Communication is at the root of every success—and every successful failure, meaning a safely executed descent or retreat. The combined knowledge and observations of a team should be greater and more accurate than the individuals. To put it another way, the sum of the parts should be greater than the mathematical result. If you’re communicating well, 1 climber plus 1 partner should equal more than 2.
Keys to Strong Communication
If you’re unsure how to communicate well with your partner, use this setup. While driving or approaching the objective, recommend that if critical decisions come up, you promise to do the following:
- To form your opinion independently. Then share. This can be a massive time-saving measure. If you both have the same opinion, arrived at independently, you can a) skip the discussion and b) have more confidence that the decision is correct.
- If you disagree, to take responsibility for why you think you know what you think you know. When you believe something—that a slope is safe to cross, for example—then the onus is on you to be able to explain why. Have examples, observations, and/or data to back up your statements.

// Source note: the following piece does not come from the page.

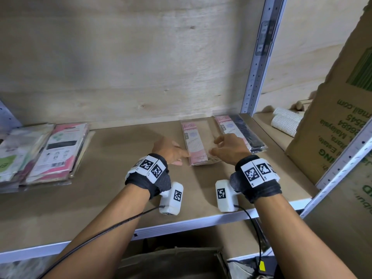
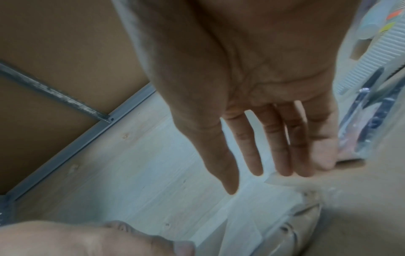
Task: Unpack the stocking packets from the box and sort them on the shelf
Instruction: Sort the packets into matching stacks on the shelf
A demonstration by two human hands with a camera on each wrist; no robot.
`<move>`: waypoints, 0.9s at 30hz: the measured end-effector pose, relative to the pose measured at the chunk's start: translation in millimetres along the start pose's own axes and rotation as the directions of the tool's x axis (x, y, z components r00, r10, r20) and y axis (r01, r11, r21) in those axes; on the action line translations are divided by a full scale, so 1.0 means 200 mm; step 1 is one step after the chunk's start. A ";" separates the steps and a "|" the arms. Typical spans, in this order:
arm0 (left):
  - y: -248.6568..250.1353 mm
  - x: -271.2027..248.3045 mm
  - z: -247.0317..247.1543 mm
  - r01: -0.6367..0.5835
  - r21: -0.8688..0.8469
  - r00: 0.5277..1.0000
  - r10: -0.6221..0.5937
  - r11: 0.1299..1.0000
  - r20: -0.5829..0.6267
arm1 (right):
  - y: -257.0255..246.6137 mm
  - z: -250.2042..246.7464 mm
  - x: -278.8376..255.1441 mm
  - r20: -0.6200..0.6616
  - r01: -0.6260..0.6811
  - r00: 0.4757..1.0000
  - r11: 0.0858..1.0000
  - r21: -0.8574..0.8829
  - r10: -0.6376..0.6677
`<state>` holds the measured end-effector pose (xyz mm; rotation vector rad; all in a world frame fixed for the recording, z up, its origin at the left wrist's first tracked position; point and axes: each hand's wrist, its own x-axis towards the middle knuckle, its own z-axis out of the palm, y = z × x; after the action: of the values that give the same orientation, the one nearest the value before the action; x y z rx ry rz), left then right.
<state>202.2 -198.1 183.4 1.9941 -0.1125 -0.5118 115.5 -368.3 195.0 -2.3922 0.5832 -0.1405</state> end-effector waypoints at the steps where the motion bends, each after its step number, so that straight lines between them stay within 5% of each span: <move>1: -0.01 -0.01 -0.05 -0.005 -0.004 1.000 0.004 1.000 -0.029 | -0.02 0.00 -0.01 -0.027 0.032 0.999 0.999 0.013 -0.032; 6: -0.09 -0.09 -0.43 -0.086 -0.050 0.971 0.073 0.995 -0.226 | -0.19 0.08 -0.10 0.021 0.184 0.981 0.951 0.250 -0.195; 13: -0.32 -0.28 -1.04 -0.162 -0.097 0.850 0.089 0.982 -0.519 | -0.66 0.44 -0.15 0.290 0.125 0.913 0.874 0.470 -0.287; 16: -0.44 -0.33 -1.27 -0.136 -0.070 0.808 0.070 0.988 -0.585 | -0.90 0.67 -0.12 0.365 0.086 0.892 0.893 0.441 -0.266; 22: -0.66 -0.42 -1.55 -0.086 -0.142 0.815 -0.012 0.986 -0.580 | -1.34 1.05 -0.07 0.489 0.025 0.845 0.929 0.369 -0.217; 27: -0.73 -0.47 -1.65 -0.088 -0.136 0.804 -0.010 0.987 -0.594 | -1.46 1.24 -0.01 0.485 0.124 0.857 0.983 0.132 -0.173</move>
<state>230.0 173.1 211.2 1.9014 0.2716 0.1514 283.1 -24.2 186.6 -2.2498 0.1424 0.3664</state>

- To not take it personally. This can be hard. But remember, everyone wants the same thing: a safe and successful outing.

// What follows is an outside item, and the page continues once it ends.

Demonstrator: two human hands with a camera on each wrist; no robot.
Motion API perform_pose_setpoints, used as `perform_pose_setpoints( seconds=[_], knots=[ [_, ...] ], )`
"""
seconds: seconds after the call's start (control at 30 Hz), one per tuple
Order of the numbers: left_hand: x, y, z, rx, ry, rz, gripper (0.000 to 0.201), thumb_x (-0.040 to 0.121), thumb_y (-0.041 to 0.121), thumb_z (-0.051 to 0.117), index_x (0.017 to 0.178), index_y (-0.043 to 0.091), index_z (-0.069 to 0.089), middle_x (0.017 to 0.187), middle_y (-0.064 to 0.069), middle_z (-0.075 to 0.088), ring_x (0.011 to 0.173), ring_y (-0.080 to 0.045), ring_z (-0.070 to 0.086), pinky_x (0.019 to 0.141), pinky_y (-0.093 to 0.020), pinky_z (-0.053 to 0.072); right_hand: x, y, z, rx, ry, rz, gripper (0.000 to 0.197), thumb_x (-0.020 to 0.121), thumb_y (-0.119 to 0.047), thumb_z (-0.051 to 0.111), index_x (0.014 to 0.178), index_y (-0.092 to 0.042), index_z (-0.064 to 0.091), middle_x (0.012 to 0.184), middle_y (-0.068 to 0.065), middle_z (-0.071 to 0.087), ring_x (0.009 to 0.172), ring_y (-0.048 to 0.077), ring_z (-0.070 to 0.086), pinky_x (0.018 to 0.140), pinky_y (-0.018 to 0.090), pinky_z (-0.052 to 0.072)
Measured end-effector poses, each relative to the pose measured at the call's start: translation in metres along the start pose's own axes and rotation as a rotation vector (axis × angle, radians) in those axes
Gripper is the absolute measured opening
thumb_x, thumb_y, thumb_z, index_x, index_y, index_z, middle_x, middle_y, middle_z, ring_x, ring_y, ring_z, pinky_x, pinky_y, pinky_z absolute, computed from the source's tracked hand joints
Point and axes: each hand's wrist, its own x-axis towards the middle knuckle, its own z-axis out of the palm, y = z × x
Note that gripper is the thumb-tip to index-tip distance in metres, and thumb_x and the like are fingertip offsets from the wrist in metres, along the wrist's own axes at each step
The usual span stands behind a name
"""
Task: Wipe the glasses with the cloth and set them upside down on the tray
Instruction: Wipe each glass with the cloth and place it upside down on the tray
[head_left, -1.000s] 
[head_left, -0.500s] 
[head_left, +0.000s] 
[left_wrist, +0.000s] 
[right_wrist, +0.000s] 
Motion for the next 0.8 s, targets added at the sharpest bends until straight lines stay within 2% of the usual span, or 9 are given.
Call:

Staying Attached to the Mountain
I remember quaking in my boots at 1 a.m. I was standing at the base of the Emperor Face of Mount Robson, in winter. Barry Blanchard, my partner, must have noticed because he asked me what was wrong. When I told him I was scared, he said simply: “Don’t worry, we know how to stay attached to this mountain. We’ll stay attached all the way up and all the way down.”
At first I didn’t get it, but he was right. We built belays, protected pitches, and when the time came, we built rappel anchors. Our risk on that climb never was falling. And as I realized how effectively we could mitigate that risk, even on a wild and seldom-climbed wall like the Emperor Face, I relaxed. A lot.
The skills I am talking about are beyond the scope of what I want to deal with here. Placing rock and ice protection, equalizing it to form anchors—these are technical skills and there are many ways to learn these.
Soloing, climbing unroped, can be an important skill to have in the effort to stay attached to the mountain. What might take you off? A wet-snow avalanche due to afternoon warming? Maybe soloing and moving the whole team at one time is safer than belaying.
Steve Swenson, a Himalayan veteran who has been climbing big mountains since the early ’70s, once told me that he would get much more worried about climbing the easy routes on big mountains than the technical routes. When you look at the history of climbing accidents, his rationale is borne out. Altitude illness and avalanches kill most climbers on big mountains. And I challenge my readers to name one famous climbing death in the big mountains where the fatality was caused by a fall from technical climbing. Alex Lowe? Slab avalanche. Anatoli Boukreev? Slab Avalanche. Which 8,000 meter peak did Ed Viesturs fear most? Annapurna, precisely because of slab avalanche potential.
Easy climbing is hazardous for another reason. It’s easy to not pay attention. Exposed scrambling, common in mountaineering, often falls into the category of “difficult to fall, die if you do.” I myself do not rope up for every bit of exposed scrambling. But I do approach it carefully, deliberately, and more slowly than you may expect.